La famosa versión en inglés de Anna Karenina,de Constance Garnett, que llegó a manos de Vladimir Nabokov cuando este vivía en Estados Unidos, lo obligó en determinado momento a hacer una nota al margen en lápiz. Hay un pasaje en el que Anna Karenina se acerca a un caballo y este la mira “con sus ojos tristes”. Nabokov toma entonces el lápiz, dirige una flecha al espacio en blanco de la página y escribe: “Querida Constance, los caballos no miran con los dos ojos, miran con uno”.
Siempre me agradó Nabokov, porque sencillamente me agradan los escritores geniales, pero Nabokov como lector es a veces superior al Nabokov escritor (algo así pasaba con Fogwill: su generosidad, su curiosidad y su capacidad de prestar atención a los detalles en la lectura eran en ocasiones superiores a su generosidad, su curiosidad y su capacidad de prestar atención en los detalles en la escritura).
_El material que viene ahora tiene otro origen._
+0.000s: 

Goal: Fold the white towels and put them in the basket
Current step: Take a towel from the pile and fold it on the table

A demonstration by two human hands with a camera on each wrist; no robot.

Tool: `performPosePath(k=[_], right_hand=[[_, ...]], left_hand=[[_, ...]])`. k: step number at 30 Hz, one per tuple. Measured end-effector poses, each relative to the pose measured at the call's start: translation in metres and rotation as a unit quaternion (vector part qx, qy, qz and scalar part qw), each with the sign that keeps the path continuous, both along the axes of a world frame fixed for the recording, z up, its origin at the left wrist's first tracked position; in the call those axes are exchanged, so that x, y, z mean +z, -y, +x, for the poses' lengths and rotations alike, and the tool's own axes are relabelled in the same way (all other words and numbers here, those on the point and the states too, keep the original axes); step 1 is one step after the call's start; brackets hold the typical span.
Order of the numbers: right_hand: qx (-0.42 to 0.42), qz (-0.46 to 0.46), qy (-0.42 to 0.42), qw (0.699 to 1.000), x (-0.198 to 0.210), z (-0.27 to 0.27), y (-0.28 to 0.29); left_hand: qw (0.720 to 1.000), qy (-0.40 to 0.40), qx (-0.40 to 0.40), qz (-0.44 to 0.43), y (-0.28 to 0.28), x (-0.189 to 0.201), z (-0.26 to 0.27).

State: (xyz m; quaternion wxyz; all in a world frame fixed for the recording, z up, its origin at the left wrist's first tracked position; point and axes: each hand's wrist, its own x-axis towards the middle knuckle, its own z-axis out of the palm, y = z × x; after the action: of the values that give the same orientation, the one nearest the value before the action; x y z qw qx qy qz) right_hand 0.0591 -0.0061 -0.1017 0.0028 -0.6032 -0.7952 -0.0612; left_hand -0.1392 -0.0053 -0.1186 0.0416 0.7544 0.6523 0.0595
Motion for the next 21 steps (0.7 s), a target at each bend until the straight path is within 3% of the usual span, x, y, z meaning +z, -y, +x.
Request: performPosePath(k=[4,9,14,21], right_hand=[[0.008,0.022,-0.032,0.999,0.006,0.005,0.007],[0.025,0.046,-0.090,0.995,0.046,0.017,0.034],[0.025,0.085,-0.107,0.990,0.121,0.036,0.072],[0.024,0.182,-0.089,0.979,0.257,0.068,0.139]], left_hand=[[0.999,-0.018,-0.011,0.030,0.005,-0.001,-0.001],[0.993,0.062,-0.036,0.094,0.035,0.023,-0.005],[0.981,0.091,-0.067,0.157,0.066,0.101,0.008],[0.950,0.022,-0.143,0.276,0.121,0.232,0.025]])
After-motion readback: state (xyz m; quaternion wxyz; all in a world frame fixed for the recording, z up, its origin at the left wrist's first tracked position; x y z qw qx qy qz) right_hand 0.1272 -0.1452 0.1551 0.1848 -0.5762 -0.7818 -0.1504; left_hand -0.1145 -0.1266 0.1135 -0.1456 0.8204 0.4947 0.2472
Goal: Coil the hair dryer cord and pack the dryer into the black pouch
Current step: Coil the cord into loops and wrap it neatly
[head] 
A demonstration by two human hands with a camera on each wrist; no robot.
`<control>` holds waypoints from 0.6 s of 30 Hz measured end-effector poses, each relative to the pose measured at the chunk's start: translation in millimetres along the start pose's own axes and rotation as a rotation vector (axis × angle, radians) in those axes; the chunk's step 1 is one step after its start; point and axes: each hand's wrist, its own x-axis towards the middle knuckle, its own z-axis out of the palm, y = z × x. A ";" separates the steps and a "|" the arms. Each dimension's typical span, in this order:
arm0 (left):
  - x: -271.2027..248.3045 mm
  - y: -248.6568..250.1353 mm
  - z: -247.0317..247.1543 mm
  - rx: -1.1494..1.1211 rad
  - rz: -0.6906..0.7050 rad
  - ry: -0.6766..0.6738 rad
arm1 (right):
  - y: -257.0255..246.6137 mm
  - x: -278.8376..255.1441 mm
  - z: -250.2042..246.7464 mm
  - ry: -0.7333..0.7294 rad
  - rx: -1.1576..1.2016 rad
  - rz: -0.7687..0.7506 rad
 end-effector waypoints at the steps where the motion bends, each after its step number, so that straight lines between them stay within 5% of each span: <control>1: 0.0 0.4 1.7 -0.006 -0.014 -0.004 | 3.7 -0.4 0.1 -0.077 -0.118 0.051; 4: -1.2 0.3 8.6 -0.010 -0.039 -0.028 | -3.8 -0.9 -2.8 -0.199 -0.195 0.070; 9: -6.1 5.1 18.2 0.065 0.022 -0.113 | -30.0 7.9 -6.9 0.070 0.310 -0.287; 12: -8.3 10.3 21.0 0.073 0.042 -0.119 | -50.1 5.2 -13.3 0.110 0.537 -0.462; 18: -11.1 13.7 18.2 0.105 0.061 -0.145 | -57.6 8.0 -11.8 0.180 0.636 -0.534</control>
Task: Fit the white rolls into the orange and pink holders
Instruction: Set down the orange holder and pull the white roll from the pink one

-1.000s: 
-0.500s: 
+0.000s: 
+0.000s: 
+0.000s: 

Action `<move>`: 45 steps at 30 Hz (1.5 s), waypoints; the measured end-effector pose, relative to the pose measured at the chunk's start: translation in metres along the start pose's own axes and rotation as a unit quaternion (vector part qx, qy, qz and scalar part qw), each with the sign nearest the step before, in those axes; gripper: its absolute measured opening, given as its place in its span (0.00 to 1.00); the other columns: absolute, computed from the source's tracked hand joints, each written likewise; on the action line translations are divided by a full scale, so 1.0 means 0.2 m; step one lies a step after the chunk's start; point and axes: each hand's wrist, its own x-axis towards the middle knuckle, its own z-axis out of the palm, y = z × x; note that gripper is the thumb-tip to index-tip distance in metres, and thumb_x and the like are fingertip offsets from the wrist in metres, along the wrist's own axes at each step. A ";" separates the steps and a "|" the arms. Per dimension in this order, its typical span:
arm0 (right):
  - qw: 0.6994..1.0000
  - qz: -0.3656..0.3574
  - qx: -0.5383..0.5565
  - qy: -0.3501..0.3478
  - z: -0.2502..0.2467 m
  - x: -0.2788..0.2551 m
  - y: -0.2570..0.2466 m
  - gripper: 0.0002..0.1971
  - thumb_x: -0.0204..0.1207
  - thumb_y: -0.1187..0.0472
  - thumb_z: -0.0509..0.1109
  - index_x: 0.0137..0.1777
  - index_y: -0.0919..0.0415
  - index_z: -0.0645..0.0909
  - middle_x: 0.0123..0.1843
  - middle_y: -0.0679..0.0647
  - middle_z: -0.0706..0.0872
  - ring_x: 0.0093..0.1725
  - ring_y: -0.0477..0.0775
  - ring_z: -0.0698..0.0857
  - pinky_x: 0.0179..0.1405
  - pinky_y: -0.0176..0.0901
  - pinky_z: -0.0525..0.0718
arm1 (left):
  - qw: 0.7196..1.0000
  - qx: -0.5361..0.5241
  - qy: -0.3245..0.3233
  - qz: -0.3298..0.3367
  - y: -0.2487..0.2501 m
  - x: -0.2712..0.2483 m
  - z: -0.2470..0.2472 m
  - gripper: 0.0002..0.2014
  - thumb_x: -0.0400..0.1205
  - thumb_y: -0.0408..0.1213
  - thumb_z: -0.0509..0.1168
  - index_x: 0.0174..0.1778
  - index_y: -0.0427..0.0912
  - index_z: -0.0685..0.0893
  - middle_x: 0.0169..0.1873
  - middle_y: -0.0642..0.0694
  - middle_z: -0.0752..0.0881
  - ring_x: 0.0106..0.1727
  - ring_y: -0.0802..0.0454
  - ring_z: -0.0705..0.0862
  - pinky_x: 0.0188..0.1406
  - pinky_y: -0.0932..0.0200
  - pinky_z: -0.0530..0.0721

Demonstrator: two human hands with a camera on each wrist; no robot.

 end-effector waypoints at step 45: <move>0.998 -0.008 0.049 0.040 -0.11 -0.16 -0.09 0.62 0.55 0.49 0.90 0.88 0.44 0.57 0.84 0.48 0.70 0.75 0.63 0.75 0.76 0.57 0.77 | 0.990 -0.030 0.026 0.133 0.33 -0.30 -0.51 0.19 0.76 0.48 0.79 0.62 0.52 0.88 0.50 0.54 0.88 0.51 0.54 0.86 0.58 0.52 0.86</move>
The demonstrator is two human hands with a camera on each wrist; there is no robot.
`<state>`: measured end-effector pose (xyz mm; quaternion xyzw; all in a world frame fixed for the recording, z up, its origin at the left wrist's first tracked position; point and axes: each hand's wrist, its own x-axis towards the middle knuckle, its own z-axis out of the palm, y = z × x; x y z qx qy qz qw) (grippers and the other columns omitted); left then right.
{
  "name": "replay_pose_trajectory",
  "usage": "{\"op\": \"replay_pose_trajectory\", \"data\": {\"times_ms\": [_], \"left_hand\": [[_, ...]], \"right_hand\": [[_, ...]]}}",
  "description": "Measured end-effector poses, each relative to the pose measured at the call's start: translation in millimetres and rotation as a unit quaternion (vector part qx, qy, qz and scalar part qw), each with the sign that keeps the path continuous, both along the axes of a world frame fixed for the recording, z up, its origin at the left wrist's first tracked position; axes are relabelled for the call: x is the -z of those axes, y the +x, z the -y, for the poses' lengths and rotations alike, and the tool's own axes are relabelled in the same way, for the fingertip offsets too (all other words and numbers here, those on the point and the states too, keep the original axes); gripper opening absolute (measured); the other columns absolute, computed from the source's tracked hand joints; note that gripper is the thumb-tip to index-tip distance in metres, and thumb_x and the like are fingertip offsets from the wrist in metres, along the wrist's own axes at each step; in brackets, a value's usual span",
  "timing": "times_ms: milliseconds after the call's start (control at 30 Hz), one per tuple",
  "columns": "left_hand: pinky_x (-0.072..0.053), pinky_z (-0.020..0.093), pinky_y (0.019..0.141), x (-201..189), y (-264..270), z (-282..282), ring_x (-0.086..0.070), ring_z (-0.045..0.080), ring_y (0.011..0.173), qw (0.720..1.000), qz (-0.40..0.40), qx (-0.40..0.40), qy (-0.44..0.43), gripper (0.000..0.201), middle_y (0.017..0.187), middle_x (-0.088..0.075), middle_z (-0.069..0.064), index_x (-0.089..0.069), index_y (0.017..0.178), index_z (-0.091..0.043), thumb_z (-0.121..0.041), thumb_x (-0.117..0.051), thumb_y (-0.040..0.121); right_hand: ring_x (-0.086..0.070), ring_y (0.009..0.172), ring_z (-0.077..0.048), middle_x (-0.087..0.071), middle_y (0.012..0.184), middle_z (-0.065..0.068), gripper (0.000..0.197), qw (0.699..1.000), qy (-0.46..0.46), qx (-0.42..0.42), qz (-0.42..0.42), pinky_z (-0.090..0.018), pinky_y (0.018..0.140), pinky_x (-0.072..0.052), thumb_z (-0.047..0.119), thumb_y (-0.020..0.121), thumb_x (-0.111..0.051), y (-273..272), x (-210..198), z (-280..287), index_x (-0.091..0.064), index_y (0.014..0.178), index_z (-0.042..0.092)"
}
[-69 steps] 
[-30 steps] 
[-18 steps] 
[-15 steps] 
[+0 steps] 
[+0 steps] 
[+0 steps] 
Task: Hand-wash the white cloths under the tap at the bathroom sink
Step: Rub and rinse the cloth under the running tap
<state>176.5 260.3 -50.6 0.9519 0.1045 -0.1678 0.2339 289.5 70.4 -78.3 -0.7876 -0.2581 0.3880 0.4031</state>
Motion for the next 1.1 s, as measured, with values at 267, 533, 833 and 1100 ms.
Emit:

Naturalmente, debe de haber influido que Nabokov había leído muchísimas veces Anna Karenina –y en ruso–. Pero esa observación hecha a la traductora pone de manifiesto también otras cosas: el grado de seriedad con que alguien se toma la lectura, la enseñanza de la literatura y el conocimiento que se tiene sobre determinado autor. Tolstoi sabía cómo miraban los caballos –y Constance Garnett, no–.
A mucha gente atenta a lo que lee seguramente va a resultarle una estupidez mi reciente descubrimiento: la Mrs. Dalloway de Virginia Woolf (que siempre tendrá la cara de Vanessa Redgrave), cuando comienza la novela, da pistas, sin decirlo explícitamente, de que se acaba de recuperar de la gripe española. “Mrs. Dalloway dijo que compraría ella misma las flores […] Se detuvo un instante en el cordón de la vereda, esperando que pasara el camión de Durtnall. Una mujer encantadora, pensó de ella Scrope Purvis (conociéndola como se conoce a la gente que vive junto a nuestra puerta, en Westminster); hay en ella algo de pájaro, de grajo, azul verdosa, liviana, vivaz, aunque haya pasado los cincuenta y encanecido mucho desde su enfermedad. Allí estaba posada, sin verlo, esperando cruzar, muy tiesa. Porque habiendo vivido en Westminster –¿cuántos años?, más de veinte– se siente hasta en medio del tráfico, o al despertarse de noche, aseguraba Clarisa, una calma particular o solemnidad, una indescriptible pausa; una suspensión (pero esto podía ser su corazón, afectado, se decía, por la influenza) antes de que el Big Ben suene. ¡Ahora! Ya empezaba. Primero una advertencia, musical; en seguida la hora, irrevocable”.
Pasaron 140 años del nacimiento de Virginia Woolf, el 25 de enero de 1882, y casi un siglo de la publicación de La señora Dalloway. El libro apareció en 1925, pero estaba ambientado en 1923, cinco años después del comienzo de la epidemia de gripe española, que en aquella época mató entre 50 y 100 millones de personas en todo el mundo.
Woolf no lo especifica, pero las campanadas del Big Ben, que inspiran en la señora Dalloway “calma”, “solemnidad” y “suspensión”, sonaban entonces para recordar a las personas muertas por la epidemia. Al comienzo mismo de la novela hay una referencia a la gripe española, porque la señora Dalloway sale a comprar flores cuando finalmente estaba curada.
Esto no lo descubrí solo, lo leí en un artículo de Evan Kindley en el New Yorker que habla de un libro aparecido en 2019 de Elizabeth Outka, Viral Modernism: The Influenza Pandemic and Interwar Literature, en el que la estudiosa reconstruye el impacto de la gripe española en el pensamiento de la época a través de referencias presentes en las obras literarias. Un libro que me gustaría mucho leer en español.